HOW TO COMPLETE THIS TASK. Where in the records does the word "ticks" occur? Copy each line in which it does.

Records contained in a dataset:
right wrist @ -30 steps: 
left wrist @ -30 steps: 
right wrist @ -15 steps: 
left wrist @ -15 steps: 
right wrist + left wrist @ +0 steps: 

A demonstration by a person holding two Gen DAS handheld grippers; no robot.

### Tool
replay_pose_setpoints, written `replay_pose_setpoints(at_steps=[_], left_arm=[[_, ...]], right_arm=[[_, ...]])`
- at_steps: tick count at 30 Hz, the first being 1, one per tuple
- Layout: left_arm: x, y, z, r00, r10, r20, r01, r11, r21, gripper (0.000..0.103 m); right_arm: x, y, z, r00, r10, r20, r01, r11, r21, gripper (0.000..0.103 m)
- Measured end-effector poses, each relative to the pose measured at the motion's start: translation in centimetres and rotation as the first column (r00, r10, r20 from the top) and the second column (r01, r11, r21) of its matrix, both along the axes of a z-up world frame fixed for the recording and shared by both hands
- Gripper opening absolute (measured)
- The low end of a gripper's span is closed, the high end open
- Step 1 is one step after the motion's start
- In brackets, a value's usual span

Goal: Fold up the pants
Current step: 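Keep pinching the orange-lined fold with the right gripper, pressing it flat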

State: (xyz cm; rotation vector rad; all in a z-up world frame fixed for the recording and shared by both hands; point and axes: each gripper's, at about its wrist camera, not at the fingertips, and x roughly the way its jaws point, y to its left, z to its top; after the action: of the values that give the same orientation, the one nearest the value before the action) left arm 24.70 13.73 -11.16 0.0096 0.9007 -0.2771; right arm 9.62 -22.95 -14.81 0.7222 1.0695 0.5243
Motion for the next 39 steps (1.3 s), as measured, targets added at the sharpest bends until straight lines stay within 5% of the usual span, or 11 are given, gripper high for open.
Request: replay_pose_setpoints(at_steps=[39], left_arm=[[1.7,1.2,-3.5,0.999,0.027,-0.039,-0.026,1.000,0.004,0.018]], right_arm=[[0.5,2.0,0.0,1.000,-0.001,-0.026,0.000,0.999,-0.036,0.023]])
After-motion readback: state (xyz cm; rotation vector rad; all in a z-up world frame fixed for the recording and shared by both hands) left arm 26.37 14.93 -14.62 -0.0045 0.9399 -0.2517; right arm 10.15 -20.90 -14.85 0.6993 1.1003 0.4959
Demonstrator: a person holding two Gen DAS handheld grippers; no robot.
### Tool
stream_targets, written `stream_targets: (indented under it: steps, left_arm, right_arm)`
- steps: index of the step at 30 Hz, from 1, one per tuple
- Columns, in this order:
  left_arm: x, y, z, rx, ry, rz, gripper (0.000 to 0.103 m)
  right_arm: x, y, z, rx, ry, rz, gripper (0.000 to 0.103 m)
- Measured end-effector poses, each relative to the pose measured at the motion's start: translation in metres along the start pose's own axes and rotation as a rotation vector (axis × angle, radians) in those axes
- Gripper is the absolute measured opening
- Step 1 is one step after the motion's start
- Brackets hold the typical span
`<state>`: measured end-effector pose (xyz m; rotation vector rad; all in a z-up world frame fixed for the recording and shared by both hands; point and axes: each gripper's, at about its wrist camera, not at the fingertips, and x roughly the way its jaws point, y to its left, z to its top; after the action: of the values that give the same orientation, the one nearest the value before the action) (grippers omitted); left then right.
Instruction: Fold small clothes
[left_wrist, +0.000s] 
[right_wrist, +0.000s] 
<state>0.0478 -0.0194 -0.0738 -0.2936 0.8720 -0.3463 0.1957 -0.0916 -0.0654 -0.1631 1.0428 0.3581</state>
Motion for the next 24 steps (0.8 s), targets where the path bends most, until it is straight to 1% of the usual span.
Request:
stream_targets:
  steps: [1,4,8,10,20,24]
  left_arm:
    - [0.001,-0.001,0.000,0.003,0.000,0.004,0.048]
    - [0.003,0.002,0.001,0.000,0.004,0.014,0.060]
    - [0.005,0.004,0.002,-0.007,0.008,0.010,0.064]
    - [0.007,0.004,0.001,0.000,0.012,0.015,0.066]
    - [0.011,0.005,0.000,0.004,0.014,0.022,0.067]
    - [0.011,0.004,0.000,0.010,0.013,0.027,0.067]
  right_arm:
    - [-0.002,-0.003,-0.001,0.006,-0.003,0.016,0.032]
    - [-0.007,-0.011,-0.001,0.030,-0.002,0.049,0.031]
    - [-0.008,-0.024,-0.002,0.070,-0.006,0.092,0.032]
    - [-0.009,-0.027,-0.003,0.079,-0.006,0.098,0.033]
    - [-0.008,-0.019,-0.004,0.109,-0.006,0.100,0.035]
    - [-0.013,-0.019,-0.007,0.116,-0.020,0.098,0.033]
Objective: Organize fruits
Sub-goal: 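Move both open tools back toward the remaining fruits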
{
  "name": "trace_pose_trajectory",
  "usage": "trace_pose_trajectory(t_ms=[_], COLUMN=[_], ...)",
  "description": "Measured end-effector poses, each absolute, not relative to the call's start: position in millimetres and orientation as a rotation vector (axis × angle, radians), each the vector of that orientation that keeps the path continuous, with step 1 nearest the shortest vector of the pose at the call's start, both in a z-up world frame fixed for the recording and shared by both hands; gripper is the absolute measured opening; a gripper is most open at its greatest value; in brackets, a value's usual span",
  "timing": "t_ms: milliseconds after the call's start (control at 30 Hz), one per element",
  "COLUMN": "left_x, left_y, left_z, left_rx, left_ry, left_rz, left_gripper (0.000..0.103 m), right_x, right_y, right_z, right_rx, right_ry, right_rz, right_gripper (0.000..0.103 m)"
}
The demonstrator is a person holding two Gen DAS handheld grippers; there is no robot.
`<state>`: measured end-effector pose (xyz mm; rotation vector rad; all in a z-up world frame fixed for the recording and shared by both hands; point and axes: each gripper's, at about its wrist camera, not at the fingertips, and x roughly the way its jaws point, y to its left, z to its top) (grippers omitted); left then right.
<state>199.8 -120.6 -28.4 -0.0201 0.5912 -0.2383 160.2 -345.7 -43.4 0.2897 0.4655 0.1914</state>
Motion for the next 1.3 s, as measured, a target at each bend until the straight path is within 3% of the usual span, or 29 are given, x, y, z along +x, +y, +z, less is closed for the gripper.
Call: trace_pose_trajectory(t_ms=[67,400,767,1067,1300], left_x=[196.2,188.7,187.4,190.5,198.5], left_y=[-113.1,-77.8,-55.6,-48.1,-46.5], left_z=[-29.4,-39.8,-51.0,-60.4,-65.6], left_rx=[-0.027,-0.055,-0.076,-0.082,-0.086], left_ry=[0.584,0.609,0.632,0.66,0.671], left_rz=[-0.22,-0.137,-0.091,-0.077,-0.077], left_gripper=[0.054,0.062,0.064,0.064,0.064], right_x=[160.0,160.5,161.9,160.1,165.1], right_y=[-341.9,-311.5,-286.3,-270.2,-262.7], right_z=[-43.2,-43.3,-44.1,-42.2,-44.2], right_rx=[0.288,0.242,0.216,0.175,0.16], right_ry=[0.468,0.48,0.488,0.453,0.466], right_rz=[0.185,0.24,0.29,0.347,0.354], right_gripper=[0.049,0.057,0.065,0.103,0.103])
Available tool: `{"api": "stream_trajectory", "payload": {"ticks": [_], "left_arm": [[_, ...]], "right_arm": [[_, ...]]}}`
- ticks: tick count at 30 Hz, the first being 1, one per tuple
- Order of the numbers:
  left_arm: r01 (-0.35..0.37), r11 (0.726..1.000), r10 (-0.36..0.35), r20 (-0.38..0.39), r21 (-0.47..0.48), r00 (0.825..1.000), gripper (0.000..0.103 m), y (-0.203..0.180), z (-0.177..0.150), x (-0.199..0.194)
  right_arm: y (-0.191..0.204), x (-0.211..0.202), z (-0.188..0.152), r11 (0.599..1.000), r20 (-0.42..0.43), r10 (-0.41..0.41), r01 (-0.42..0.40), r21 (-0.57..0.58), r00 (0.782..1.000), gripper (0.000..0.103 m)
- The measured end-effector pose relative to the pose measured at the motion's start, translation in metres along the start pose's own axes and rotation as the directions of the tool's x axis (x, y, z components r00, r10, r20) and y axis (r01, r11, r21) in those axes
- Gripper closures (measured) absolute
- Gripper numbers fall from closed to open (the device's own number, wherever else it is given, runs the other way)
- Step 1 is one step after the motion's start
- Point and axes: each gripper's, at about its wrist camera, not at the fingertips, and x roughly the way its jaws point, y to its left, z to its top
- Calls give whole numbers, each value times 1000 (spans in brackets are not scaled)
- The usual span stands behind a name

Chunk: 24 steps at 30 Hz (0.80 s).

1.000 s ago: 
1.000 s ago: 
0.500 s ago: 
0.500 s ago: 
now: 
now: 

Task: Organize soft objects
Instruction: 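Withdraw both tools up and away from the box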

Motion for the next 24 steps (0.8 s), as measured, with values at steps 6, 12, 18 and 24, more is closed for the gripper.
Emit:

REPLY.
Available tool: `{"api": "stream_trajectory", "payload": {"ticks": [_], "left_arm": [[_, ...]], "right_arm": [[_, ...]]}}`
- ticks: tick count at 30 Hz, the first being 1, one per tuple

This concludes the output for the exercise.